§ BRIEF: Search the entries for the word "help". Copy every line where it turns up.

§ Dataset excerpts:
══════════════════════════════
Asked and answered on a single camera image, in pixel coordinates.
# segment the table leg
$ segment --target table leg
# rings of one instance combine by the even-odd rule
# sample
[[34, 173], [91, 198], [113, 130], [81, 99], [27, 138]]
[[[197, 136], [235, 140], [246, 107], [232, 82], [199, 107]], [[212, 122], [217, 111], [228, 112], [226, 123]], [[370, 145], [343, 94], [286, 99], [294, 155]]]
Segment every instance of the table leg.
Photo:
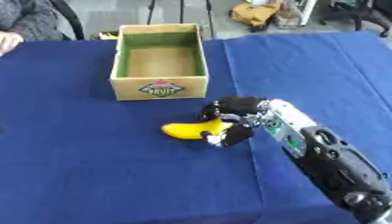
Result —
══════════════════════════════
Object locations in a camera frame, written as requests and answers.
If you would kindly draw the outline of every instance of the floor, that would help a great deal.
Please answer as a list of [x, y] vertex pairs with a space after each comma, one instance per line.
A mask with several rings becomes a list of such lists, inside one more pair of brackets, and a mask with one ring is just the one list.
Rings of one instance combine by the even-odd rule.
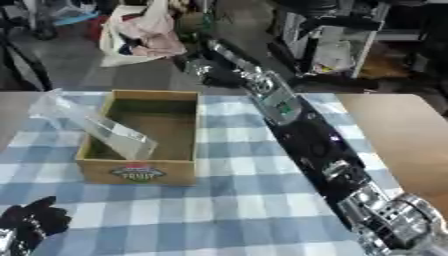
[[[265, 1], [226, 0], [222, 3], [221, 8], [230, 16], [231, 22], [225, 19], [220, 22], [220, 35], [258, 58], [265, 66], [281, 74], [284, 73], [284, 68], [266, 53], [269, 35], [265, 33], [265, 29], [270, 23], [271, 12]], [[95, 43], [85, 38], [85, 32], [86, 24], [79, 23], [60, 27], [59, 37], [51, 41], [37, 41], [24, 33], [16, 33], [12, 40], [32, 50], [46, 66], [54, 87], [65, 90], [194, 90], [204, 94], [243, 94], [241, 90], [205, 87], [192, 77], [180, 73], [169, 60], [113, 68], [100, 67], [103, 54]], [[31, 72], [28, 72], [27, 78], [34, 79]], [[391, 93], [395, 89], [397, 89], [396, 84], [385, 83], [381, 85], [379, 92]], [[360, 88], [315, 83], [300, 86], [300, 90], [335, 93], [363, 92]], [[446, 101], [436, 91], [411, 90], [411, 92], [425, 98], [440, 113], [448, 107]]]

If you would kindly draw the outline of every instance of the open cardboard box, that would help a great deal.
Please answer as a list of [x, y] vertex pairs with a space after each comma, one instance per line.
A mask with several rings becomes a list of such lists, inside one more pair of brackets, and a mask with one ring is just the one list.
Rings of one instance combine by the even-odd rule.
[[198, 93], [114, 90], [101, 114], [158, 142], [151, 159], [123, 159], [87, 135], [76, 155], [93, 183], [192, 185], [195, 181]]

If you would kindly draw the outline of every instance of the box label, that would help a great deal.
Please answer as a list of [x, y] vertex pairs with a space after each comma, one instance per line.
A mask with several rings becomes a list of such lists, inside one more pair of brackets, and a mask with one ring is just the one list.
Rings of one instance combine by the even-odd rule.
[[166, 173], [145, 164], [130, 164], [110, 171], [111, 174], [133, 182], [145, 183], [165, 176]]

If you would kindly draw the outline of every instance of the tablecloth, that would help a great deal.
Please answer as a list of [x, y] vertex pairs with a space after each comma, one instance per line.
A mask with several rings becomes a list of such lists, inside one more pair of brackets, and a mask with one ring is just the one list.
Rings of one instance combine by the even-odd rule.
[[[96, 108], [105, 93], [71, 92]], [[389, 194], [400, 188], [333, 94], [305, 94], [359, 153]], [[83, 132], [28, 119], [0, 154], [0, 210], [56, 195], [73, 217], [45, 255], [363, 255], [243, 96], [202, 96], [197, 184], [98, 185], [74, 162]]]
══════════════════════════════
§ FINISHED EXERCISE:
If you would kindly draw the outline of every instance of the floor, that would help a great deal.
If you would kindly draw the outline of every instance of the open cardboard box, that would help a great deal.
If you would kindly draw the outline of every instance of the box label, that would help a great deal.
If you would kindly draw the outline of every instance of the tablecloth, that would help a great deal.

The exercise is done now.